Giant tumour in goldsmith’s belly stays hidden for a year in Pune

PUNE: Doctors took almost a year to figure out that a Satara goldsmith’s prominent belly had a massive tumour weighing 6.2kg. All this while, they kept suspecting that his complaints of constant bloating, constipation, weight loss and high blood sugar levels stemmed from obesity and pre-existing diabetes as well as hypertension.

The biopsy investigation confirmed it as atypical lipomatous tumour. Doctors claimed that a giant tumour was extremely rare and the goldsmith’s case was only the second reported instance.

Soft-tissue tumours, called lipomas, can easily hide in the abdomen and get passed off as belly fat. “There was no space available to dissect or go around the tumour as it was almost like a 6.2kg soft fluid bag tightly packed into the abdominal cavity,” said chief surgeon Dr Shahshank Shah , who led the team of doctors for the complex surgery.

Dr Shah performed the complex surgery at the Lapara Obeso Centre in Pune on November 11.

The tumour grew from the back of the abdomen. “Due to the tumour, all his intestines were pushed to the left side and were totally compressed in just less than 30% space of the left side of the abdomen,” Dr Shah said.

The tumour had also besieged the main vessels providing blood supply to the legs and the organs in the pelvic region and testis. Besides, the man’s body weight had gone down to just 40kg since he could not eat well. The tumour had compressed the stomach to an extent that it could not accommodate food.
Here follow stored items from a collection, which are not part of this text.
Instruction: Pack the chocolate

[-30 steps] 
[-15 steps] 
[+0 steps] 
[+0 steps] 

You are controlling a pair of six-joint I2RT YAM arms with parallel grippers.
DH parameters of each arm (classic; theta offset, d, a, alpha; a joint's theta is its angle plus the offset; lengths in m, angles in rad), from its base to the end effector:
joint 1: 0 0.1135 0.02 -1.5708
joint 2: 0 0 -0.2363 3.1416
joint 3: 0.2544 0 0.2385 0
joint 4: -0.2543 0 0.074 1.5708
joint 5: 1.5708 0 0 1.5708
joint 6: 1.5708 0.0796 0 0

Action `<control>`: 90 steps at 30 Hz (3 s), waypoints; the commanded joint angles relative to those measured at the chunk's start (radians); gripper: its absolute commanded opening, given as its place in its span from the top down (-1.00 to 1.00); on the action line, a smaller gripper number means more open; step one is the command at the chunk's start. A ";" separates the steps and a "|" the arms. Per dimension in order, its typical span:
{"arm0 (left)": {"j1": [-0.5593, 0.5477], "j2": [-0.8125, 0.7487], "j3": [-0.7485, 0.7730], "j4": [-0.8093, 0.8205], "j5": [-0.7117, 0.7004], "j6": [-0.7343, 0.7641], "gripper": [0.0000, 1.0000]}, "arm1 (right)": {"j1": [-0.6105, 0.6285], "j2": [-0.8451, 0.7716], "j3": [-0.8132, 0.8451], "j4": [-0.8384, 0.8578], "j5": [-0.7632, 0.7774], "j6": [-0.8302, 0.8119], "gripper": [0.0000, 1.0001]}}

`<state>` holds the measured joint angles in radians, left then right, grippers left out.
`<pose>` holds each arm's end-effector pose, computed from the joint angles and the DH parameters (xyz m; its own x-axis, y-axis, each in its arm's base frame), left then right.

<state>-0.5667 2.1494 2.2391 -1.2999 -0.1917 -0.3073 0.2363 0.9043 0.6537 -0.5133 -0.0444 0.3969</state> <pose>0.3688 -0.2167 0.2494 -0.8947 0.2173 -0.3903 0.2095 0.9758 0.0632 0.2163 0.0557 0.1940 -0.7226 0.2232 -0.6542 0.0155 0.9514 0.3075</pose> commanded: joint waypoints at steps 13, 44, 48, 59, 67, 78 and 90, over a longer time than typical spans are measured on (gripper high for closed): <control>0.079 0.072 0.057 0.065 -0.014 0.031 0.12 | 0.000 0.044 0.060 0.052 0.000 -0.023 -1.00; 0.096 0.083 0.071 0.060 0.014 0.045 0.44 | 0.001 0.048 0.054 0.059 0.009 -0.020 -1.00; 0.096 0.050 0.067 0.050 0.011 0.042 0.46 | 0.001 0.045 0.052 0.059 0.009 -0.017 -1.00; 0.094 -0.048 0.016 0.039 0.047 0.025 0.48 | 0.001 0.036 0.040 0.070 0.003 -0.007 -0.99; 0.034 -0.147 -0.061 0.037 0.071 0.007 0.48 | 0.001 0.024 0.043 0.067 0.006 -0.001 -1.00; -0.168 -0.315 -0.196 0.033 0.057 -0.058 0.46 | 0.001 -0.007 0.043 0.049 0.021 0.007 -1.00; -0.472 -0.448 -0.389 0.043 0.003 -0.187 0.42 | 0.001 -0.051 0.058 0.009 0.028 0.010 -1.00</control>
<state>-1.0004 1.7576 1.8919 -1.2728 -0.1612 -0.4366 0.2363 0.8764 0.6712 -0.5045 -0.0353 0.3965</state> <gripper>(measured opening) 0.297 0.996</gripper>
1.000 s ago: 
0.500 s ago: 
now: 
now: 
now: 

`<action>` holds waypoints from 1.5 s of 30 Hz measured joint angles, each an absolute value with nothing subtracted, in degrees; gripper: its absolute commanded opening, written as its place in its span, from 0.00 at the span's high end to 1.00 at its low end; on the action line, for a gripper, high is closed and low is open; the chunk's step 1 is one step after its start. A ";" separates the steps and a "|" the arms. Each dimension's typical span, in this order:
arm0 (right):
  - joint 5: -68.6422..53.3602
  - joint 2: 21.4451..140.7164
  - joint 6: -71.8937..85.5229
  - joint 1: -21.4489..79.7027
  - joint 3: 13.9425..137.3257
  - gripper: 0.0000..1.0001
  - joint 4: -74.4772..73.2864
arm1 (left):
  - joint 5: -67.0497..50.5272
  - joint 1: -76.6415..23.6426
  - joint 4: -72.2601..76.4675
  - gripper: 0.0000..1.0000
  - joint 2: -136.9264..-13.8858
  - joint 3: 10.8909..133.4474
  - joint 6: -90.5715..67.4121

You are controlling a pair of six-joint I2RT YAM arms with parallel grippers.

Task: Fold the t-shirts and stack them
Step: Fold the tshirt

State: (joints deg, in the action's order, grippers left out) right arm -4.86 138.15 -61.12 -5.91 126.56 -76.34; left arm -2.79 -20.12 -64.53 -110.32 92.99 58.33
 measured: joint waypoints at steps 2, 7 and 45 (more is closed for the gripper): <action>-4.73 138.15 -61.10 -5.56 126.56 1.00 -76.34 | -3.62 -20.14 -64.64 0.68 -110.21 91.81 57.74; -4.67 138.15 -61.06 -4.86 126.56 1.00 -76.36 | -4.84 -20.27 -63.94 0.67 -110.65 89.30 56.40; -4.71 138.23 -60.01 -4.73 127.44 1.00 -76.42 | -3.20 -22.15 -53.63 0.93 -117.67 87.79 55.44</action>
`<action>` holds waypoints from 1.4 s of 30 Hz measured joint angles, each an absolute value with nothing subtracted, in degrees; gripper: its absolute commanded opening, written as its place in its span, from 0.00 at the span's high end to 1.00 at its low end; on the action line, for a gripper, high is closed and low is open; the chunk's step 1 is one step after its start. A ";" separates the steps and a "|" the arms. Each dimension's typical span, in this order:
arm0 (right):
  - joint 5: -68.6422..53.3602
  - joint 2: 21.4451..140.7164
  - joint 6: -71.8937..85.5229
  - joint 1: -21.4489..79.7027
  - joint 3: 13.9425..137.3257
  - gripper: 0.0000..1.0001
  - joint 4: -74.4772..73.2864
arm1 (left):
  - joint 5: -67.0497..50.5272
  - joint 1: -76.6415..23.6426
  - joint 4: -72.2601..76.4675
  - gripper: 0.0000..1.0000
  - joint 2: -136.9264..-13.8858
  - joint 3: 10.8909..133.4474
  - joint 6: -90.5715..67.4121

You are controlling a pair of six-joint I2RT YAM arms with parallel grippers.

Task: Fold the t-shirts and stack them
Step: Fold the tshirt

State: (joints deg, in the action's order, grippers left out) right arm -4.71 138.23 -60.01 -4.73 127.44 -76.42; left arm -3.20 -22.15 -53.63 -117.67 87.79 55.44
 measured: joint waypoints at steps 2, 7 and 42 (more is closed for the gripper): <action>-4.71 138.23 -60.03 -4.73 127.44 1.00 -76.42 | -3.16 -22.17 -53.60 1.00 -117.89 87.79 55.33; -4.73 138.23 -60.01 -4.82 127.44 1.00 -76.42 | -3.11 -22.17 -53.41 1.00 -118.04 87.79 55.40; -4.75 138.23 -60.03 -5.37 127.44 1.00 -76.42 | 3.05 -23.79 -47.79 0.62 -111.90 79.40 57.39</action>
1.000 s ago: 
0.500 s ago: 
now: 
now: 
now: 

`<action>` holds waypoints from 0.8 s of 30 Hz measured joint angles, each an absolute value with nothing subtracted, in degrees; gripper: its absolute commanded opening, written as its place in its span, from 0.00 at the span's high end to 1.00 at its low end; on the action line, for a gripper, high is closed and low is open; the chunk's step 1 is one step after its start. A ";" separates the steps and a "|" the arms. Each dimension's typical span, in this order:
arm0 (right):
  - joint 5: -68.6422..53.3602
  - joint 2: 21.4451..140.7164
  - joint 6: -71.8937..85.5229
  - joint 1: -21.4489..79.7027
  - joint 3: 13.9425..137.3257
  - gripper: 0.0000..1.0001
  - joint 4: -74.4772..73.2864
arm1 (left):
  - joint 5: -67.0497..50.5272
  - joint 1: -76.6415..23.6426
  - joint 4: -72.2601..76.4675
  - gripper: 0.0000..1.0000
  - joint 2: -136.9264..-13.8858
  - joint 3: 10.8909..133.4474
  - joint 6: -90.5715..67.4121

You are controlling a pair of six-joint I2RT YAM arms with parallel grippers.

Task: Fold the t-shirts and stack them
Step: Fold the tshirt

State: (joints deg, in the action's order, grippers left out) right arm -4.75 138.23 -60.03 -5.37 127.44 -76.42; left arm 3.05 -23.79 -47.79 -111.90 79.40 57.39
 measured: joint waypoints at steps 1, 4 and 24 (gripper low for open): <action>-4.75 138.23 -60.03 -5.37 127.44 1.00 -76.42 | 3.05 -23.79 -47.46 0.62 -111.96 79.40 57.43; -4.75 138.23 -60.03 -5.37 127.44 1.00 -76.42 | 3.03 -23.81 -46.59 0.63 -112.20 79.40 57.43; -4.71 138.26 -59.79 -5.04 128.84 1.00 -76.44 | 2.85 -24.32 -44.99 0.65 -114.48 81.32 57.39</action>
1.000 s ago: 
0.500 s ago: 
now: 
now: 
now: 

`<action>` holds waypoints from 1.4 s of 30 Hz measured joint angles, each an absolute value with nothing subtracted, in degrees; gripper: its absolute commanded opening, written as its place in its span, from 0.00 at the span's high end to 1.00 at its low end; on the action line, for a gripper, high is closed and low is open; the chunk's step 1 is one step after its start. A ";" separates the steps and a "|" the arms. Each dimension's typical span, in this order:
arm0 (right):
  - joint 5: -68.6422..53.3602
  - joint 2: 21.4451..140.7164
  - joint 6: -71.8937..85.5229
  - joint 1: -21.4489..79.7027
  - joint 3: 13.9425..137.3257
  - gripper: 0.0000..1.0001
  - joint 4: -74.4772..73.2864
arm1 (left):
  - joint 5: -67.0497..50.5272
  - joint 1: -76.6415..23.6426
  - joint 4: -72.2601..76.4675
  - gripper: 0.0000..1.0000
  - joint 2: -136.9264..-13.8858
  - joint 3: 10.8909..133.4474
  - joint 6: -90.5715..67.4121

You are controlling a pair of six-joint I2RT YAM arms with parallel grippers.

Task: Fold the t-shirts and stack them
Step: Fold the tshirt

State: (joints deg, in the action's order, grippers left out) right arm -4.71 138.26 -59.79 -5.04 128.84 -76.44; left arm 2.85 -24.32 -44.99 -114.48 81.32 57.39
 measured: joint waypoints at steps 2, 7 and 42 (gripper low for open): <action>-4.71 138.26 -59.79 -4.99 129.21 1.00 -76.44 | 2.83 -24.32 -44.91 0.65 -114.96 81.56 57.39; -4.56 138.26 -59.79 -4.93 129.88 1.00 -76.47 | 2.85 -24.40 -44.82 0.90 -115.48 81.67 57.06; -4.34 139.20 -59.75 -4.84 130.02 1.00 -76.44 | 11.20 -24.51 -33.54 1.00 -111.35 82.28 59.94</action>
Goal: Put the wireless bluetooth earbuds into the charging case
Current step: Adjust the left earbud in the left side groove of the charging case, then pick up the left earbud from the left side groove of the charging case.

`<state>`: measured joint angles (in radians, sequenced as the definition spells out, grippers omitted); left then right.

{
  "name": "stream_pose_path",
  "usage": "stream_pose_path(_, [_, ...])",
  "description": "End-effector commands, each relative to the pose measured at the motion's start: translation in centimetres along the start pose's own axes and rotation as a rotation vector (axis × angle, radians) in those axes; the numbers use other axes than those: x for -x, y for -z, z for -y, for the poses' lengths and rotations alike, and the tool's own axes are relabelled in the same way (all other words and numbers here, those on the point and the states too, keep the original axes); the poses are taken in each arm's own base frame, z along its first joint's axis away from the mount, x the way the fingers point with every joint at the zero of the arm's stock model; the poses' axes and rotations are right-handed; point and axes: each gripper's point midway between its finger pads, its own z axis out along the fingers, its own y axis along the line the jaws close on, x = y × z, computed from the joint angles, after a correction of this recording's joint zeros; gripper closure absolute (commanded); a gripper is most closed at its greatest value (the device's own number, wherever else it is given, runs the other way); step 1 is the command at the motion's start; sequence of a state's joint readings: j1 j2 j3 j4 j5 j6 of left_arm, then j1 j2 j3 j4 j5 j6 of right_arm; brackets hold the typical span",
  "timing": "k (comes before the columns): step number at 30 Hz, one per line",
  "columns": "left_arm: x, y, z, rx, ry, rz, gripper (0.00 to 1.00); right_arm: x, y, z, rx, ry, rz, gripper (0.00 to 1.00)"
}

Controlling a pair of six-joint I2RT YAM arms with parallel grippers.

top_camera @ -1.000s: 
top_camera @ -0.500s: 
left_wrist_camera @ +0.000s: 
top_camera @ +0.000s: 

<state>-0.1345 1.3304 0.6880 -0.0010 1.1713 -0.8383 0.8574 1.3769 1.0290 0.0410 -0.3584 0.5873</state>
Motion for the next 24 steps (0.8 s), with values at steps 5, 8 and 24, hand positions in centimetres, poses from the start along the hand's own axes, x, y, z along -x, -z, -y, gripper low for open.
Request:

The control of diabetes had become a challenge since the intake and absorption of food were unpredictable.

“That also explained why despite taking anti-diabetic medications, the man’s blood sugar levels would remain above 300mg/dL prior to the surgery,” Dr Shah said.

The procedure took around three hours. “Blood loss was less than 100ml. Due to this, his haemoglobin level dropped by 1.5 since the tumour itself contained about 500-700ml of blood and fluid in it,” associate surgeon Dr Sushil Kharat said.

The patient started walking after 24 hours of the surgery and went home on fourth day. “After the removal of the massive tumour, his BP normalized without medications. This is because the surgery has leased the tumour’s compression on kidney vessels which raised his BP,” Dr Sandip Mutha , part of the team, said.

“I am feeling way better and my food intake has also improved after the surgery,” the patient said.